= Merdan Ghappar =

Uyghur prisoner in China

Merdan Ghappar is a Chinese model and a prisoner of Uyghur heritage. He became known for his internment in one of China's Xinjiang internment camps in 2020. Merdan managed to smuggle video footage and text messages from his internment camp to family members in Europe, who then passed the material on to the press. As of 5 August 2020, his status was unknown.

== Childhood and early career ==
Merdan was born in Kucha, Xinjiang, China. He studied dance at Xinjiang Arts University before moving to Eastern China in 2009, eventually finding work as a model for online marketplace Taobao in Foshan.

== Detentions ==
===Background===
As a Uyghur, Merdan risked detention in the Xinjiang internment camps. While living in larger Chinese cities, Merdan was told by his modeling boss to hide his Uyghur heritage and describe himself as having European features. When he attempted to purchase an apartment, local and government authorities denied him from changing his registered residency location out of Xinjiang under the hukou system and he was forced to register it under a Chinese friend's name.

=== Detentions since 2018 ===
Merdan lived in Foshan until 30 July 2018, when he was arrested and charged with "selling five grams of marijuana" by the Nanhai District Court of Foshan in South China's Guangdong Province.
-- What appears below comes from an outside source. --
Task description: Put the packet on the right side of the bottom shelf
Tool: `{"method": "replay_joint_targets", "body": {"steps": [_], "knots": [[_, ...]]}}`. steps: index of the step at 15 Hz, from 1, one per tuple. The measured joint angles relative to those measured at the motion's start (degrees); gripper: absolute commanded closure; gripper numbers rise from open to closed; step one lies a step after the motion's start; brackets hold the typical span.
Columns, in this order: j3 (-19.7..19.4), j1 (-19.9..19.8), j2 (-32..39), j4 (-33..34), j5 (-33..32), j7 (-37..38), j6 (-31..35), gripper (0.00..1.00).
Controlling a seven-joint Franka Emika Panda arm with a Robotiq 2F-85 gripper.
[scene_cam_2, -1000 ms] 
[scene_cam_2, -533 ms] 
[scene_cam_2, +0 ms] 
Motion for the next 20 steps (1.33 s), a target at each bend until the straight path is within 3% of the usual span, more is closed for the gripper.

His family denies the charges, and his friends protested that the charge was trumped up, stating that he already had sufficient money and popularity and so had no need of selling drugs. Merdan was sentenced to 16 months in prison, and he was released in November 2019. One month later in December, he was forced to return to his registered residency location (hukou) and told it was for a "routine registration procedure". Evidence shows that he was not suspected of any further offense. In January 2020 he was flown to Xinjiang and taken to his home city of Kucha, after which he disappeared into the camps. According to his uncle, the likely reason for Merdan's detention was Merdan's uncle's involvement in overseas protests against the Chinese government.

According to Merdan's account (later smuggled out), he was placed in a holding cell with other Uyghur political prisoners before being sent to a re-education camp. He described being subjected to Chinese government propaganda, being abused by guards, and listening to other prisoners being tortured. Initially held with other prisoners, Merdan was still incarcerated when the COVID-19 pandemic forced the camp's administration to adopt containment measures, including the taking of prisoner's temperatures to test for COVID-19 symptoms. When his temperature was found to be higher than average, he was separated from the main body of prisoners; he was also allowed access to usually-restricted personal effects, which included his personal phone. Using the phone, Merdan used WeChat to send a number of text messages to his family describing conditions in the camp, and also took self-videos of himself (one of which showed how he had been handcuffed to his bed).

Merdan 's messages continued for several days before ceasing. As of 5 August 2020, his status is unknown.

=== Report from internment ===
Merdan sent his messages and videos to his family, who in turn forwarded them to his uncle in the Netherlands. Though they were aware that publishing his content would put him in danger, Merdan's family chose to send his content to the press. Professor James Millward of Georgetown University translated Merdan's texts to English.

German anthropologist Adrian Zenz noted that Merdan's material was particularly important as it showed that the Xinjiang camps were still in use.

=== Government reactions ===
In a fax released in early August 2020, Chinese authorities claimed that Merdan had been detained due to a risk of self harm and due to aggressive actions against police officers. University of Colorado anthropologist Darren Byler described the official reaction as an example of "victim blaming that is often used by the police when caught using excessive force".

=== Support campaign ===
In late August 2020, Amnesty International launched a support campaign for Merdan.

===Media attention===
Ruth Smeeth, chief executive officer of Index on Censorship, cited the media attention to Merdan's detention as an example justifying freedom of the press, online social media and "global news coverage".